I hope this helps. best regards

Anderson

siuccwd commented 7 years ago

@andersoncardoso Thanks, those are some helpful hints. Now I have a question about : "additionalProperties": false We don't want to allow properties that are not part of the schema (when doing the strictest validating ). I tried adding the latter, and get an error: Message: Property '@context' has not been defined and the schema does not allow additional properties.
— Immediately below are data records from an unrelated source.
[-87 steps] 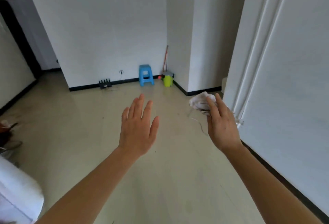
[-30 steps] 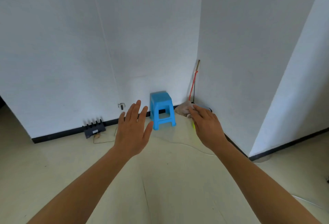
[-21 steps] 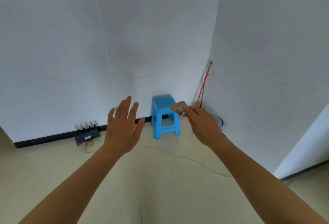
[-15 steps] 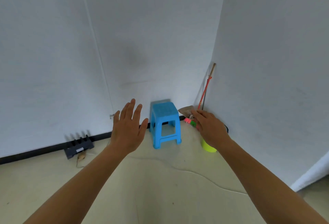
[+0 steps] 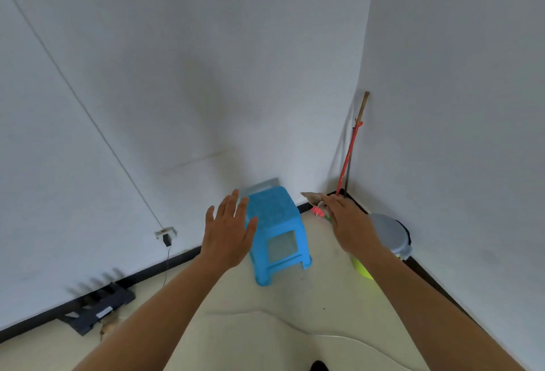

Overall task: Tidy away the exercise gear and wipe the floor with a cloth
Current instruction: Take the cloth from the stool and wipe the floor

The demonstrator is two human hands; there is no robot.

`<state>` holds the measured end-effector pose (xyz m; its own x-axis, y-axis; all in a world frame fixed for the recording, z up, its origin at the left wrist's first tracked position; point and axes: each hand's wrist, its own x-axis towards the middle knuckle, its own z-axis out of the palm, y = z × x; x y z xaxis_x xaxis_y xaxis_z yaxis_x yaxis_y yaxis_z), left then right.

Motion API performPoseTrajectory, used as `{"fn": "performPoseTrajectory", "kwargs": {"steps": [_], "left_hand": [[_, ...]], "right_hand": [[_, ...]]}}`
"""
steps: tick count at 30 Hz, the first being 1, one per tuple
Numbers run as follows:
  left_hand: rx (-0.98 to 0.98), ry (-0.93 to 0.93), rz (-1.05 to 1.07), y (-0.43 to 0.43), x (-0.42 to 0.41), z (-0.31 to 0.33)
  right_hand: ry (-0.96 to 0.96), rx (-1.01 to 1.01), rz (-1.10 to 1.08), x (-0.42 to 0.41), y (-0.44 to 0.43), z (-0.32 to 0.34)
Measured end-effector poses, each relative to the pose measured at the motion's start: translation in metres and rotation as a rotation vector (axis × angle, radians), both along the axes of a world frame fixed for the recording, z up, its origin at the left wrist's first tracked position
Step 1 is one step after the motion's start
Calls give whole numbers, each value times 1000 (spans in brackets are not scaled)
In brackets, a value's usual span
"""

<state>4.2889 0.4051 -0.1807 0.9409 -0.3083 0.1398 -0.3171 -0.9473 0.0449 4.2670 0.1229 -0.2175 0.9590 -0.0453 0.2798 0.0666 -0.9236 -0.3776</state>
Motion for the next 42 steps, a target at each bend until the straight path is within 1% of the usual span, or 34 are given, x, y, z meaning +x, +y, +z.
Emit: {"fn": "performPoseTrajectory", "kwargs": {"steps": [6, 9, 11, 13, 16, 18, 22, 26, 29, 32, 33, 34, 36, 37, 38, 39, 42], "left_hand": [[11, 77, 20, -10, 136, -5], [17, 128, 30, -5, 193, -22], [25, 181, 25, -1, 234, -39], [49, 252, 1, 2, 273, -61], [62, 361, -44, 8, 330, -98], [94, 427, -91, 11, 371, -123], [139, 525, -168, 18, 437, -176], [136, 651, -153, 19, 477, -249], [144, 718, -136, 14, 494, -305], [166, 768, -106, 9, 502, -363], [175, 780, -86, 8, 503, -381], [186, 801, -67, 6, 502, -399], [222, 841, -67, 3, 498, -428], [247, 861, -81, 1, 496, -440], [260, 885, -100, -1, 494, -451], [263, 913, -111, -3, 490, -459], [264, 950, -108, -4, 480, -472]], "right_hand": [[132, 44, 4, 150, -4, -2], [169, 36, 34, 213, 6, -8], [249, 46, 25, 254, 13, -19], [345, 104, -7, 290, 20, -34], [399, 343, -131, 334, 30, -58], [417, 457, -235, 367, 35, -75], [425, 508, -362, 431, 43, -115], [333, 528, -380, 484, 54, -156], [201, 456, -245, 514, 65, -209], [207, 190, -2, 523, 70, -305], [264, 122, 80, 520, 71, -338], [370, 81, 161, 514, 73, -367], [656, 20, 281, 496, 77, -410], [803, -18, 312, 485, 76, -427], [906, -55, 325, 476, 74, -438], [945, -83, 325, 469, 72, -445], [946, -87, 333, 460, 71, -446]]}}
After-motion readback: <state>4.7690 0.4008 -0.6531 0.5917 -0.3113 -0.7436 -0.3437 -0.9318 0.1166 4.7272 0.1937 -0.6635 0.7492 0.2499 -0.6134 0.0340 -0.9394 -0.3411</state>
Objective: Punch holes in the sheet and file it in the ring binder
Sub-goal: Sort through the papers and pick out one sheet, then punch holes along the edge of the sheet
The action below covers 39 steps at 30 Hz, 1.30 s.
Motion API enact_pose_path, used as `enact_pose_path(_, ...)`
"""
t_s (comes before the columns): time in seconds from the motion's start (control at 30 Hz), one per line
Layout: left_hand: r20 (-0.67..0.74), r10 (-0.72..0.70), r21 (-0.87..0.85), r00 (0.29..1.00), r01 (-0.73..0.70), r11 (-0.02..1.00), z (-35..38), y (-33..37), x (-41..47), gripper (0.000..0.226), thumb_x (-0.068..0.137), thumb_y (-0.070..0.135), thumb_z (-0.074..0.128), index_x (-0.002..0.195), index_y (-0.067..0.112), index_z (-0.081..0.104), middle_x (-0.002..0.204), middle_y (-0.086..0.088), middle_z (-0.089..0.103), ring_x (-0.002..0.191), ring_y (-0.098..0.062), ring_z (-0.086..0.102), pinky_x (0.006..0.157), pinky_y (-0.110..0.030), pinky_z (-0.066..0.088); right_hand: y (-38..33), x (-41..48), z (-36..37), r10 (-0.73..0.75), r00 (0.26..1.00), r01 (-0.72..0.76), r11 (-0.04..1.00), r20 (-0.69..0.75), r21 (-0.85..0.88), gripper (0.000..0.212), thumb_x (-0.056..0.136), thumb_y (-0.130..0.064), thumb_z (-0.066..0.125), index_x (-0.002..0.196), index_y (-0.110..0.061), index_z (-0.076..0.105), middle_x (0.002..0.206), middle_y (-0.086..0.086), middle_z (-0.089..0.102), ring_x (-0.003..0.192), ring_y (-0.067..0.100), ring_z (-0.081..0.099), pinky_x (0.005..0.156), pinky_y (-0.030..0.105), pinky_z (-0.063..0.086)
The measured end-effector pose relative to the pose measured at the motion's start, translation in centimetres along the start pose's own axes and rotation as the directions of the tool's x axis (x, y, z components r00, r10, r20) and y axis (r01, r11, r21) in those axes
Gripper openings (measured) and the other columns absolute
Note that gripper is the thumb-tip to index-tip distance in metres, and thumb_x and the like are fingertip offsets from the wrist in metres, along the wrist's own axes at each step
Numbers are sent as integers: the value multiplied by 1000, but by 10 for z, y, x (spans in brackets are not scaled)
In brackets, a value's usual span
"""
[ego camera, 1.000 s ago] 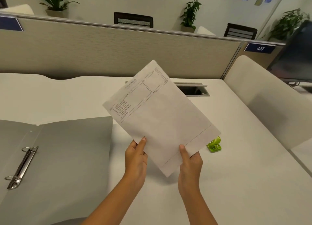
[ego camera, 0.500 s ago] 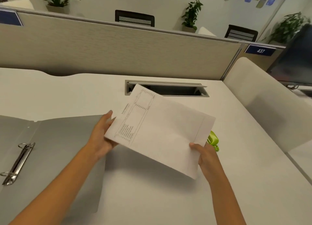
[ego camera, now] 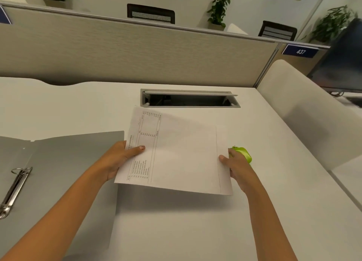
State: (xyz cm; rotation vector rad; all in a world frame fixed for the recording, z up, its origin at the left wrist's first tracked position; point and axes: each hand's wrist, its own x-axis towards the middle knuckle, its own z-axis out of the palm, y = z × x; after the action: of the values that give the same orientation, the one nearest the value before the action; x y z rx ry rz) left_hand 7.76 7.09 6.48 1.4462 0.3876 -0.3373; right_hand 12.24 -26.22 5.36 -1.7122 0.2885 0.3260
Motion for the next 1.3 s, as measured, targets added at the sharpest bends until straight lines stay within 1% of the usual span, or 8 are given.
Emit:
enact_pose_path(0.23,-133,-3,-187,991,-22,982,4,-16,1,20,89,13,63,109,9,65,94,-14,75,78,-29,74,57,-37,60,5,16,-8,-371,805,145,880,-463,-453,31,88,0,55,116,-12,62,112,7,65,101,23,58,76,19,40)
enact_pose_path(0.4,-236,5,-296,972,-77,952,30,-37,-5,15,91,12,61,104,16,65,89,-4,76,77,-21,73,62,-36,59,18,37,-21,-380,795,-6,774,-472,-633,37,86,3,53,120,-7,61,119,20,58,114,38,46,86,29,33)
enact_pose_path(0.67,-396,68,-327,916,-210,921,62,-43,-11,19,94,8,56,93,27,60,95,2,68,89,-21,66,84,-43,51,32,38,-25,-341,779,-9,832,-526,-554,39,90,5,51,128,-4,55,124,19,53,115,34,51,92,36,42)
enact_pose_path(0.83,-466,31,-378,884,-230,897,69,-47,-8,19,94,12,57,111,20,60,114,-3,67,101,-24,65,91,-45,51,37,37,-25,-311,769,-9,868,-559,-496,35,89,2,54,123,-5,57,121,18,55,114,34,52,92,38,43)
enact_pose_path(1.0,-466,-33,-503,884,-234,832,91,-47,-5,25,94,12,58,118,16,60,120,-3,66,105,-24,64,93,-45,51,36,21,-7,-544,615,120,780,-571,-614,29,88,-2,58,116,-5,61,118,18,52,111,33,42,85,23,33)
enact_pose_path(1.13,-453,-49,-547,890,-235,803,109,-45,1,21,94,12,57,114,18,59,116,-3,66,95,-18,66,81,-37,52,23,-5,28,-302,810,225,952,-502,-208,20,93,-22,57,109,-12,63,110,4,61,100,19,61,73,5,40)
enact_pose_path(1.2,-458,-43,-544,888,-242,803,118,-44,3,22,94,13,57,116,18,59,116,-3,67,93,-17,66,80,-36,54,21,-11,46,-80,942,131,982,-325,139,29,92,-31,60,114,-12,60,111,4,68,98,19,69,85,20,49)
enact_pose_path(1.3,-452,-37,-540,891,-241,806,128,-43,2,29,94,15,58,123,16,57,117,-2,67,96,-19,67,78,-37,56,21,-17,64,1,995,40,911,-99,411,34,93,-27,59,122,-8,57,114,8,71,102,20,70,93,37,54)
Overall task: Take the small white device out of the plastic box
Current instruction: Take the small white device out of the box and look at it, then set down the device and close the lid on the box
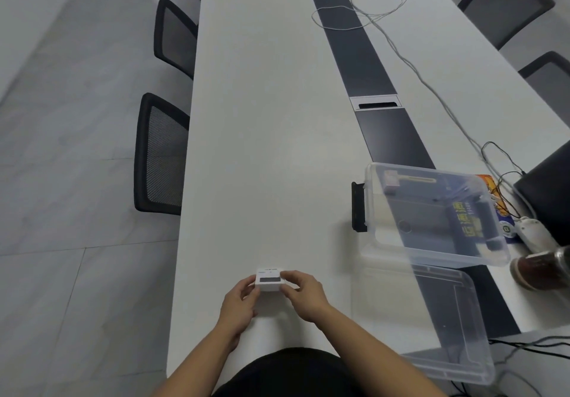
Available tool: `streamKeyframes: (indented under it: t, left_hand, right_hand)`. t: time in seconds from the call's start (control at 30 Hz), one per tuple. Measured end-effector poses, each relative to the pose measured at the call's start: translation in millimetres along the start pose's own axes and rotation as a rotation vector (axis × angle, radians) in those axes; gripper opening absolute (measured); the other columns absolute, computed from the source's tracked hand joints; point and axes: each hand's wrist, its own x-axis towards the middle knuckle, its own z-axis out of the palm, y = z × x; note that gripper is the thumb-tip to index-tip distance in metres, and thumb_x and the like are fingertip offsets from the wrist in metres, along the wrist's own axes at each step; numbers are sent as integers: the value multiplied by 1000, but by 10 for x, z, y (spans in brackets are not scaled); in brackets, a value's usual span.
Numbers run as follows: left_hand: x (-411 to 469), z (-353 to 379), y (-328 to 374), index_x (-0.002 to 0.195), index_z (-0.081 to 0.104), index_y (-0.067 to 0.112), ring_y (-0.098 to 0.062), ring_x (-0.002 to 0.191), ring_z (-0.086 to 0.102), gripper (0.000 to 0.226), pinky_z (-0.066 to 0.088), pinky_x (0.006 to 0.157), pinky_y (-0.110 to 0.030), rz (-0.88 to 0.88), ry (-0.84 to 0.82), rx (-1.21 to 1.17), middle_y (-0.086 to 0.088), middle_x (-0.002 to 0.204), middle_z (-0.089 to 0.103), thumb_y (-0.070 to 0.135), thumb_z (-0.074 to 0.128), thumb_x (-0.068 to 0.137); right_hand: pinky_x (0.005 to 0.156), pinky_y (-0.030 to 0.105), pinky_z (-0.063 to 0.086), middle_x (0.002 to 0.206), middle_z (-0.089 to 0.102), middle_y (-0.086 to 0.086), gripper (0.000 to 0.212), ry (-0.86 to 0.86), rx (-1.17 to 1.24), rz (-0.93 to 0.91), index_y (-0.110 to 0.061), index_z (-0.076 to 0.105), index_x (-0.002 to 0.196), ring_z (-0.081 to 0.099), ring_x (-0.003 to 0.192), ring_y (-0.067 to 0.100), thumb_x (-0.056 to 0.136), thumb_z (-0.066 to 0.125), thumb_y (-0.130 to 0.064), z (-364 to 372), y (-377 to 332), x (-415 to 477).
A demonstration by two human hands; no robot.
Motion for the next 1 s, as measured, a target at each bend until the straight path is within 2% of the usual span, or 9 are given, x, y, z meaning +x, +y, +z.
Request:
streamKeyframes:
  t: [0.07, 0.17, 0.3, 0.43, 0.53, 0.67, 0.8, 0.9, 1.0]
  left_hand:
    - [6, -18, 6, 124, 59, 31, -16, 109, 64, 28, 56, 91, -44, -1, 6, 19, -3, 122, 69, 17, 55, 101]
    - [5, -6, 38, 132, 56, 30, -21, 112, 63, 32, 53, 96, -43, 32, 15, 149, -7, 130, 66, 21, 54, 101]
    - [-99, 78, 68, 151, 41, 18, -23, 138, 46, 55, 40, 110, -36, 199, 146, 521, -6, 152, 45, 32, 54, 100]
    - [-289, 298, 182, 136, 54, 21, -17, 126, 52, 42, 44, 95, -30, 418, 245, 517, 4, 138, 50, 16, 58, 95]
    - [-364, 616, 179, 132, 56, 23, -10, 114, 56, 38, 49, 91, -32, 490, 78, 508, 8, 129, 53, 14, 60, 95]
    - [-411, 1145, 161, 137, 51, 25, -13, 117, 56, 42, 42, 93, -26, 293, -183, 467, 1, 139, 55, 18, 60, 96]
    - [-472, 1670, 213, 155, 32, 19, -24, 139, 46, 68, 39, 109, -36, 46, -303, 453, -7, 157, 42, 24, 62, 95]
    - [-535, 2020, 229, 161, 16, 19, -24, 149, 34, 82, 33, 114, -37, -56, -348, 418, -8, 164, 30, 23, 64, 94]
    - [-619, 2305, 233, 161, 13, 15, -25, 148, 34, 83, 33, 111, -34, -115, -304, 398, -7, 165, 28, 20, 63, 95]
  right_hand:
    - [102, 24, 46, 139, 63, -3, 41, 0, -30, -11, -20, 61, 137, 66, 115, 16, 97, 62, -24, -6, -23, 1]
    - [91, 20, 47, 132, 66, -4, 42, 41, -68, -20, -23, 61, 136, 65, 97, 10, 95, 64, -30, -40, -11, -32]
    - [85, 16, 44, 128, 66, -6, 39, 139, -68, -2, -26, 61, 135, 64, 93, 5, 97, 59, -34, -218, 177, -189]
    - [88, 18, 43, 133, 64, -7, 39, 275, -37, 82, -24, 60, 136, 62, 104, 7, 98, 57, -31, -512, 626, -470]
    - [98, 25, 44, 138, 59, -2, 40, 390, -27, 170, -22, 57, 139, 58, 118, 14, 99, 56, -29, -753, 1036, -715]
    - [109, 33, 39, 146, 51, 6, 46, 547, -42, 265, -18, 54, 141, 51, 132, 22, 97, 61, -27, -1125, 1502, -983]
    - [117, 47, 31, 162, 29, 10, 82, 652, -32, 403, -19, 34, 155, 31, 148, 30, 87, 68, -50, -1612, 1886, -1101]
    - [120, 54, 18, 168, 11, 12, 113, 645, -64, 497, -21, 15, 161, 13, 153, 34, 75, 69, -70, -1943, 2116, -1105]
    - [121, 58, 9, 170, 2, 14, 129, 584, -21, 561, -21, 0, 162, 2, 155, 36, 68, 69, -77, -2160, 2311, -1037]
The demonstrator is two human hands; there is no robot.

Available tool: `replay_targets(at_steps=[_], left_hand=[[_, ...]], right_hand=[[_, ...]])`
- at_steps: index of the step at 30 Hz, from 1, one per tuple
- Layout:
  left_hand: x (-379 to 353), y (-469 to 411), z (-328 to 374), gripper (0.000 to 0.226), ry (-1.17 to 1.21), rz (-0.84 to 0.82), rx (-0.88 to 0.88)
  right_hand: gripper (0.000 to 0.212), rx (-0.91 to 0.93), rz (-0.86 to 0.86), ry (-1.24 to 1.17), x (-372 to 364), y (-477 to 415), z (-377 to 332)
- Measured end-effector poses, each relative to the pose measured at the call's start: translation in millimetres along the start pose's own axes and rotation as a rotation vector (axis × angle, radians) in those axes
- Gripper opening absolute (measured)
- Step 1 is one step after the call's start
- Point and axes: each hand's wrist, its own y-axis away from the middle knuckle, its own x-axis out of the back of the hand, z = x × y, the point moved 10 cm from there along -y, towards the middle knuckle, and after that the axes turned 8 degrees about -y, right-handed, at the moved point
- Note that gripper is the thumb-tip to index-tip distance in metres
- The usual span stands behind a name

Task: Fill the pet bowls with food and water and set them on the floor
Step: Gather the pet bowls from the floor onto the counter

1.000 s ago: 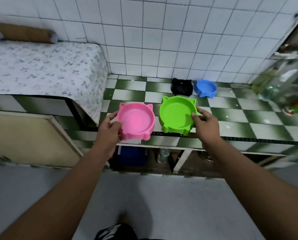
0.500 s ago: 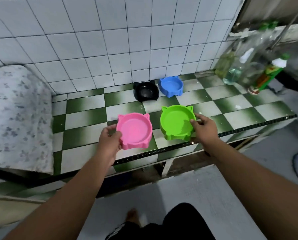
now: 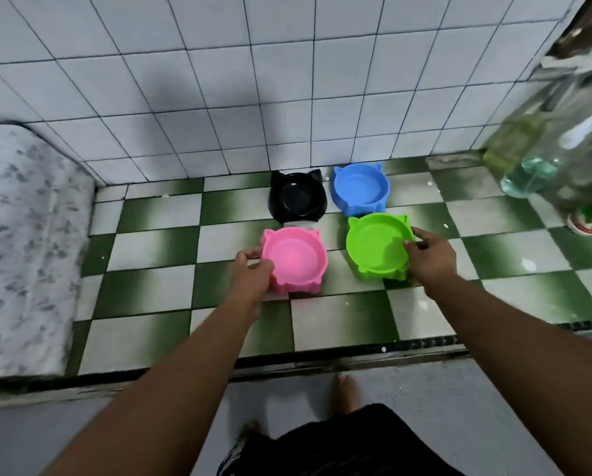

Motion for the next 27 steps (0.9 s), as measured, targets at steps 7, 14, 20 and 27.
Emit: replay_targets(at_steps=[7, 14, 20, 27], left_hand=[[-18, -18, 7, 0.029, -0.16, 0.135, -0.021], [-9, -22, 10, 0.019, -0.304, 0.28, -0.067], [-14, -24, 8, 0.016, -0.333, 0.28, -0.031], [-17, -25, 5, 0.025, -0.292, 0.266, -0.014]], right_hand=[[0.037, 0.03, -0.094, 0.125, -5, -36, 5], [0.039, 0.085, -0.095, 0.232, -8, -46, 6], [0.032, 0.11, -0.105, 0.225, -8, -48, 5], [0.041, 0.088, -0.067, 0.203, -1, -52, 9]])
The json always has acontext block, like the following: "@context": { "schema": "http://schema.org/", "dc": "http://purl.org/dc/elements/1.1/", "dct": "http://dublincore.org/terms/", "rdf": "http://www.w3.org/1999/02/22-rdf-syntax-ns#", "rdfs": "http://www.w3.org/2000/01/rdf-schema#", "ctdl": "[CTI Namespace Not Determined Yet]" },

Is a different syntax necessary to make the validator accept @ context , or is the placement of the additionalProperties incorrect. I had it at the end of the definitions:

{ "$schema": "http://json-schema.org/draft-04/schema#", "description": "CE/Registry Credential metadata", "type": "object", "definitions": { "ctdl": { "properties": { "@type": { "enum": [ "ceterms:Credential", "ceterms:Badge", "ceterms:DigitalBadge", "ceterms:OpenBadge", "ceterms:Certificate", "ceterms:ApprenticeshipCertificate", "ceterms:JourneymanCertificate", "ceterms:MasterCertificate", "ceterms:Certification", "ceterms:Degree", "ceterms:GeneralEducationDevelopment", "ceterms:SecondarySchoolDiploma", "ceterms:License", "ceterms:MicroCredential", "ceterms:QualityAssuranceCredential" ] }, "ceterms:accreditedBy": { "description": "An agent that accredits the described resource.", "enum": [ "ceterms:Organization", "ceterms:CredentialOrganization", "ceterms:Person" ], "error": "Must be one of the values: 'ceterms:Organization', 'ceterms:CredentialOrganization', 'ceterms:Person'" }, "ceterms:credentialType": { "description": "credentialType.", "enum": [ "Badge", "Certificate", "Diploma" ], "error": "Must be one of the values: 'ceterms:Organization', 'ceterms:CredentialOrganization', 'ceterms:Person'" }, "ceterms:ctid": { "description": "A globally unique Credential Transparency Identifier (CTID) issued by the Credential Registry Service (CRS) by which the creator/owner/provider of a credential recognizes the credential in transactions with the external environment (e.g., in verifiable claims involving the credential).", "type": "string", "pattern": "^urn:ctid:.*" }, "ceterms:name": { "description": "The name of the resource being described.", "type": "string" }, "ceterms:description": { "description": "The description of the resource being described.", "type": "string" }, "ceterms:image": { "description": "The name of the resource being described.", "type": "string" }, "ceterms:dateEffective": { "description": "The effective date of the information.", "type": "string", "format": "date" }, "ceterms:url": { "description": "The name of the resource being described.", "type": "string" }, "ceterms:credentialLevel": { "description": "credentialLevel.", "enum": [ "Postsecondary (Less than 1 year)", "Postsecondary (1-3 years)", "Postsecondary (3-6 years)", "Postsecondary (6+ years)" ] } }, "additionalProperties": false, "required": [ "@type", "ceterms:ctid", "ceterms:name", "ceterms:url" ] }, "additionalProperties": false }, "allOf": [ { "$ref": "#/definitions/ctdl" } ] }

andersoncardoso commented 7 years ago

The behavior is correct, since you are not defining the@context property. For regular json objects, this prop doesn't have anything special, but it does for a json-ld. We usually point to a json-ld definition on the schema. For example:

"allOf": [
    {"$ref": "http://lr-staging.learningtapestry.com/api/schemas/json_ld"},
    {"$ref": "#/definitions/schemaorg_organization"},
    {"$ref": "#/definitions/ctdl"}
]

notice the first $ref to an external definition for json-ld objects. This should validate the @context properly.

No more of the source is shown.